The problem
Look through the material below and report every line that includes "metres".

Given entries
++++++++++++++++++++

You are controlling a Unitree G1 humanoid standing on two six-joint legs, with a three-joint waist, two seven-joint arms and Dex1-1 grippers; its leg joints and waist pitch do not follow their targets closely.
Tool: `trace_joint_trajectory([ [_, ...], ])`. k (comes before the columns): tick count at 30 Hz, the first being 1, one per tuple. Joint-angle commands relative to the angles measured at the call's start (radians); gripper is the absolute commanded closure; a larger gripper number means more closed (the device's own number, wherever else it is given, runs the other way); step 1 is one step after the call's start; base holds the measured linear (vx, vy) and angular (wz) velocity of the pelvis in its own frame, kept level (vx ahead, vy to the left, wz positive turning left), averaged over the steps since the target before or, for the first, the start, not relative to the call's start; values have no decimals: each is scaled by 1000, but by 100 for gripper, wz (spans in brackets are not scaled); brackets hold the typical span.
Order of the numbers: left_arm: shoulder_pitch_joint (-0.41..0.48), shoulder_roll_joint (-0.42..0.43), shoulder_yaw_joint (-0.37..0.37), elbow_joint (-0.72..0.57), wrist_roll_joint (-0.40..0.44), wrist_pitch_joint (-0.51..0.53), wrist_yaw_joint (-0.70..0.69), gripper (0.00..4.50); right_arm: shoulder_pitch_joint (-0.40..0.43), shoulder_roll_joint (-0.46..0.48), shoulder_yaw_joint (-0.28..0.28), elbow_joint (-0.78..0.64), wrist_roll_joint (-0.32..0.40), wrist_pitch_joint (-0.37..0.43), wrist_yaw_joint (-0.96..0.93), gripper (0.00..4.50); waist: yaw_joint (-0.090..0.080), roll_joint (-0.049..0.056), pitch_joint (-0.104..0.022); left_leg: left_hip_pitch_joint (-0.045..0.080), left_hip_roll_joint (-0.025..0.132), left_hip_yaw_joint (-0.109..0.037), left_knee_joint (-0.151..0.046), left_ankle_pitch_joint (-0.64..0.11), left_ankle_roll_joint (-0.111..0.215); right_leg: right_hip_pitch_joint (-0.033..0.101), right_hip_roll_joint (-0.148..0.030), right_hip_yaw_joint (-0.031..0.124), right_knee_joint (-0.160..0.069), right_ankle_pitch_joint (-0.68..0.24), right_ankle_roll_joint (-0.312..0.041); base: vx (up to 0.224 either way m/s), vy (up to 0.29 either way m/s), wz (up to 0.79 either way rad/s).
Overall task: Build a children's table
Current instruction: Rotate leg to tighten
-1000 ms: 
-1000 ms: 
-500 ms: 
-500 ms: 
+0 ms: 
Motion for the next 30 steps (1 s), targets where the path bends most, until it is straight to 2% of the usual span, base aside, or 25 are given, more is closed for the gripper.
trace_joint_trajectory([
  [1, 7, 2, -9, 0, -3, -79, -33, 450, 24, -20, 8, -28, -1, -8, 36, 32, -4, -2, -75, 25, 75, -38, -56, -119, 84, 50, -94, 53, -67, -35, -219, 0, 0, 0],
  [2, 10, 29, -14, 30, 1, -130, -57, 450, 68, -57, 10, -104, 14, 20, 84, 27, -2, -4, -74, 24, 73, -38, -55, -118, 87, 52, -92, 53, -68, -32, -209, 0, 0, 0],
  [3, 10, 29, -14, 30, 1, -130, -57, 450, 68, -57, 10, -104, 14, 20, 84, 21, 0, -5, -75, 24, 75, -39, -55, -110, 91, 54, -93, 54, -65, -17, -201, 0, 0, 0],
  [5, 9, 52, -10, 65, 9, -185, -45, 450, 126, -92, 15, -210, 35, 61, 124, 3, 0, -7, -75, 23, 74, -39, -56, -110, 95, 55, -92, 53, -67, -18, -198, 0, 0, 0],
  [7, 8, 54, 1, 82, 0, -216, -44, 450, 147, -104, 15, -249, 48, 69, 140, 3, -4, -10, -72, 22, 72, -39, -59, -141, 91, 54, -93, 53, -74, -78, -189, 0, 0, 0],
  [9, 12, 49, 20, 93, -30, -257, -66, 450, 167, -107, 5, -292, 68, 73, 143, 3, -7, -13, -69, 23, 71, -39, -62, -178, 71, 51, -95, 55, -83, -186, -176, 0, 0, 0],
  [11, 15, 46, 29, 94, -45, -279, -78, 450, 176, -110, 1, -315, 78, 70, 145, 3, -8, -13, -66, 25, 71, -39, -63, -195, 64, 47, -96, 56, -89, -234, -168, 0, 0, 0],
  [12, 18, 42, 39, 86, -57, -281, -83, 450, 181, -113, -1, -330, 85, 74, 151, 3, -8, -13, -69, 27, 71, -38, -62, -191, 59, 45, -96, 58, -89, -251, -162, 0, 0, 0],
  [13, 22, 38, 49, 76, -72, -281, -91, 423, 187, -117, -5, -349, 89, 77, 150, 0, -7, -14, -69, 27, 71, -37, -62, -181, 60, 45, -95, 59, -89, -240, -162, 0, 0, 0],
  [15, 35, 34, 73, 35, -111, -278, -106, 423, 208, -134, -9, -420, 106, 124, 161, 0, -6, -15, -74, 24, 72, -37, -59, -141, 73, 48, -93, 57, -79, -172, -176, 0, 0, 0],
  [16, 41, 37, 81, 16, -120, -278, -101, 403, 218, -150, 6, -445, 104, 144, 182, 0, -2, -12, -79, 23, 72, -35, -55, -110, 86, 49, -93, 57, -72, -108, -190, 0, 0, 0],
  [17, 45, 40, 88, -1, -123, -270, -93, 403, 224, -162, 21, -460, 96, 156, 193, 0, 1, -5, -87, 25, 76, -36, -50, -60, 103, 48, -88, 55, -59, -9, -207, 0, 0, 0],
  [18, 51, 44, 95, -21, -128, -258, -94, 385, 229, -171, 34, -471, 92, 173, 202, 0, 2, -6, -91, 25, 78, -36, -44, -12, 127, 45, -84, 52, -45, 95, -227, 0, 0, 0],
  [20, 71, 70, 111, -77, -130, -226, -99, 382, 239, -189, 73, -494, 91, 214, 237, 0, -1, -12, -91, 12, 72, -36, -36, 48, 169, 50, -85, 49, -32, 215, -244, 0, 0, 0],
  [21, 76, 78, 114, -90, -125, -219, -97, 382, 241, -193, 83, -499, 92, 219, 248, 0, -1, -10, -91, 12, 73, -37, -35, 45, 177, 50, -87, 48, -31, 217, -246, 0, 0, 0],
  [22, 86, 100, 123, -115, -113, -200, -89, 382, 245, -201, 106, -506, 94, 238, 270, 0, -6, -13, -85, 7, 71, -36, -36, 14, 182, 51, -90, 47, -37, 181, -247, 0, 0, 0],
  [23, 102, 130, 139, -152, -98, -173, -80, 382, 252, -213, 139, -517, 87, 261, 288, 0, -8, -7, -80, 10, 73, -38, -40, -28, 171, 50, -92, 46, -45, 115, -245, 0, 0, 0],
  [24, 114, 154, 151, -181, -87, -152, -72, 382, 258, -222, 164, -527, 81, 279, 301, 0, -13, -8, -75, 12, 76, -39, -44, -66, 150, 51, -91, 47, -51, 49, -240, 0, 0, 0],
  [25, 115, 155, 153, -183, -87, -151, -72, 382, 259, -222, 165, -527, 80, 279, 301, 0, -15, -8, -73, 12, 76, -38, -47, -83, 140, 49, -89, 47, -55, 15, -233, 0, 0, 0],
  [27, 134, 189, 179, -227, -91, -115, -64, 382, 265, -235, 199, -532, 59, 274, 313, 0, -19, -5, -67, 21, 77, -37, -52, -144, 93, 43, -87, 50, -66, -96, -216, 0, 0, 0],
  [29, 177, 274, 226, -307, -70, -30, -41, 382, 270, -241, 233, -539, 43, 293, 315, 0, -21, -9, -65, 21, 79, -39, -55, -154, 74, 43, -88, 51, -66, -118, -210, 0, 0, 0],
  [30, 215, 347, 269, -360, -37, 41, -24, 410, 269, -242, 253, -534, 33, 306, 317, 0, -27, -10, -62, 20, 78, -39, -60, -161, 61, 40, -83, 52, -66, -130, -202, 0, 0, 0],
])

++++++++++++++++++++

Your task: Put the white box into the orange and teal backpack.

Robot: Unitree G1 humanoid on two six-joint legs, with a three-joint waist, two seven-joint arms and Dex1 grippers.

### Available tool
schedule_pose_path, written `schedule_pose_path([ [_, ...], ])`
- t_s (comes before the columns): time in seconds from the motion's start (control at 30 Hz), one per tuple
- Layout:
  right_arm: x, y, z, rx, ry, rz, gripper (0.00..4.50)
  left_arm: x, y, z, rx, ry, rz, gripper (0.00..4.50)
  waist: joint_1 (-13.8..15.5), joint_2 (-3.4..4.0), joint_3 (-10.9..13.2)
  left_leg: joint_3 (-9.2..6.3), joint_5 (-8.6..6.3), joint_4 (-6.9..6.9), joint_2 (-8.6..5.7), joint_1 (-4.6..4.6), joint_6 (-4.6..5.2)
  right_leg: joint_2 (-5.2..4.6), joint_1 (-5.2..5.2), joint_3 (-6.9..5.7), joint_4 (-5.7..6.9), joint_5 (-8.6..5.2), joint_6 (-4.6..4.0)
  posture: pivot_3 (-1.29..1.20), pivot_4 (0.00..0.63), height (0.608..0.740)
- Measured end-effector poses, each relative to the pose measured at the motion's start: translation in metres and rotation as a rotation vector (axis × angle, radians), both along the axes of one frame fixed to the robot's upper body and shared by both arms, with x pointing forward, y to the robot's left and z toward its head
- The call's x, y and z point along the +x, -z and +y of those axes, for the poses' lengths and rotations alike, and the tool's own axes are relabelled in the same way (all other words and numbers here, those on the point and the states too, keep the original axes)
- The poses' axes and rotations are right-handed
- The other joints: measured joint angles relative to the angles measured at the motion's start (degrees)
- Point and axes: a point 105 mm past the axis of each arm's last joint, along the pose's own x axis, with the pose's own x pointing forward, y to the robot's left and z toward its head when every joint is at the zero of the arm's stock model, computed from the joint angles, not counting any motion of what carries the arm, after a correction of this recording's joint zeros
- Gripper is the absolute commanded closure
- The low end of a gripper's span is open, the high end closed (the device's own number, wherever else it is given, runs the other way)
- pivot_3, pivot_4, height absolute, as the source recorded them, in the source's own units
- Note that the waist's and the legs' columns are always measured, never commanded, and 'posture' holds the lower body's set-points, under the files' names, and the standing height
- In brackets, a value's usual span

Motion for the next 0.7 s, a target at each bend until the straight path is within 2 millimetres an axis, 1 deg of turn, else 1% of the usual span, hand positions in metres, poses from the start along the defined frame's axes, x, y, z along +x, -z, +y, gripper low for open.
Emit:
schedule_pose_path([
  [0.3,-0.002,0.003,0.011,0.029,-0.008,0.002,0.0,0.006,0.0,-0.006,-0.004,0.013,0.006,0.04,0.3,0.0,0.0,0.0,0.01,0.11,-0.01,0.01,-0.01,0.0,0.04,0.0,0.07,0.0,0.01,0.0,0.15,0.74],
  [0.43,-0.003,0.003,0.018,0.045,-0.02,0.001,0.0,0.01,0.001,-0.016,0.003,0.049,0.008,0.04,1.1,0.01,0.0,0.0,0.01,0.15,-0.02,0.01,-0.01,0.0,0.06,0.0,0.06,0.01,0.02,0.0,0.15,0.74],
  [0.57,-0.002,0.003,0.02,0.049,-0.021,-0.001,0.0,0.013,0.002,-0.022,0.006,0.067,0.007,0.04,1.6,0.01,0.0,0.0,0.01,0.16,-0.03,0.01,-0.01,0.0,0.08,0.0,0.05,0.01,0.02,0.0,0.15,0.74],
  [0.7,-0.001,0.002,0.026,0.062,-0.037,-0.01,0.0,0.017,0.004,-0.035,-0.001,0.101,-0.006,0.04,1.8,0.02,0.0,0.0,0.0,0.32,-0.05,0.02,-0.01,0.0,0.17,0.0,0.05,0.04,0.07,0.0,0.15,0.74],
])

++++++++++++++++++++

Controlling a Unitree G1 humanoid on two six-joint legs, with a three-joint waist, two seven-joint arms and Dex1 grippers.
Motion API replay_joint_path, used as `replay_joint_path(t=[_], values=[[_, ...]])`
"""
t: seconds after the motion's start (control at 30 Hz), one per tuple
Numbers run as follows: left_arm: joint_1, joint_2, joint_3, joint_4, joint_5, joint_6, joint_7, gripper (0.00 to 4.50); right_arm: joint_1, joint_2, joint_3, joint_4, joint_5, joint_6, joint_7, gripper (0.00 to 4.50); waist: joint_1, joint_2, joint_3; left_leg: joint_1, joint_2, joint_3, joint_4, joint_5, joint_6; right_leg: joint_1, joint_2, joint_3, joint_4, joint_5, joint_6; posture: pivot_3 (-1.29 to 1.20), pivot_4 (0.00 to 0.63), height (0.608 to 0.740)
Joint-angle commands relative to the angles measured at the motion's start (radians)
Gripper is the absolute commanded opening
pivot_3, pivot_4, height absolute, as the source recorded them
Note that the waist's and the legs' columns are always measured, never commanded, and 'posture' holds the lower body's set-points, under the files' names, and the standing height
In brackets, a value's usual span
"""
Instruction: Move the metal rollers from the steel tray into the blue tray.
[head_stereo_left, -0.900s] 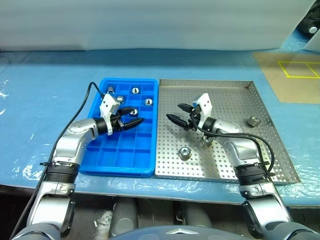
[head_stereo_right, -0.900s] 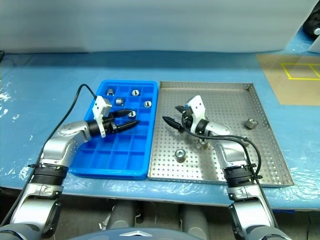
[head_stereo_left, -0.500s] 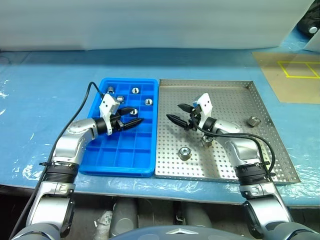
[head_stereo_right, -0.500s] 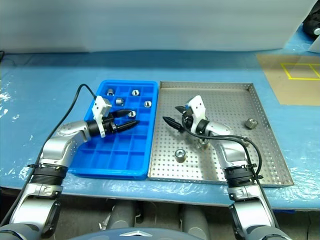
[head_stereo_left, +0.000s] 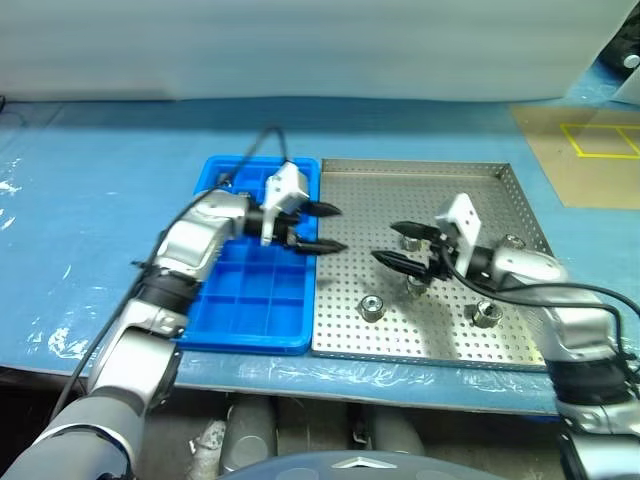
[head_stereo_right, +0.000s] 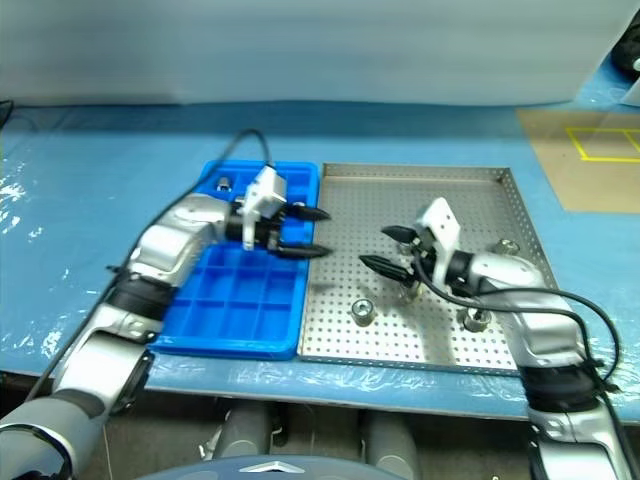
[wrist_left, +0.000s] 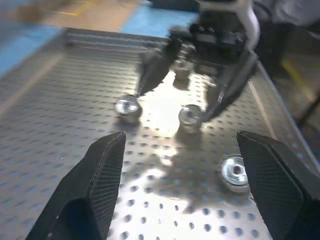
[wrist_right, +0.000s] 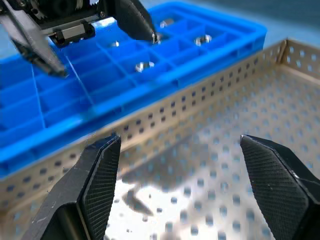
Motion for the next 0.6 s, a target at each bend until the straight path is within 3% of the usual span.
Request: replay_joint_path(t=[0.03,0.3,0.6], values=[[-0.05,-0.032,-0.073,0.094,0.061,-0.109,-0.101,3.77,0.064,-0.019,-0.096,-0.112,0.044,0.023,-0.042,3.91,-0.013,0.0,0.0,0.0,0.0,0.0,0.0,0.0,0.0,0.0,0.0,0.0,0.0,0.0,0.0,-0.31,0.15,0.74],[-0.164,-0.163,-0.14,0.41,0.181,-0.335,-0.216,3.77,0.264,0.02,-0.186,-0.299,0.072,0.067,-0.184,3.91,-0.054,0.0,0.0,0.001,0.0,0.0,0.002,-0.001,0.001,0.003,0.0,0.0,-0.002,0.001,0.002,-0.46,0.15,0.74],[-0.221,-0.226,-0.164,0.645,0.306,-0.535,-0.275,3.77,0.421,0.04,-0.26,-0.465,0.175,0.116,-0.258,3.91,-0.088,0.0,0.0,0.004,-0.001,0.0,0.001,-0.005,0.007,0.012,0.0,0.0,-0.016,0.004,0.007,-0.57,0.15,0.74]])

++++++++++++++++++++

Solution to this exercise
- Measured end-effector poses, each relative to the pose measured at the motion's start: translation in metres and rotation as a rotation vector (axis × angle, radians), both along the axes of one frame fixed to the robot's upper body and shared by both arms, with x pointing forward, y to the robot's left and z toward its head
Motion for the next 0.7 s, a target at each bend until the straight path is within 2 millimetres an axis, 1 deg of turn, else 1% of the usual span, hand positions in metres, poses from the start along the defined frame's axes, x, y, z along +x, -z, +y, gripper low for open.

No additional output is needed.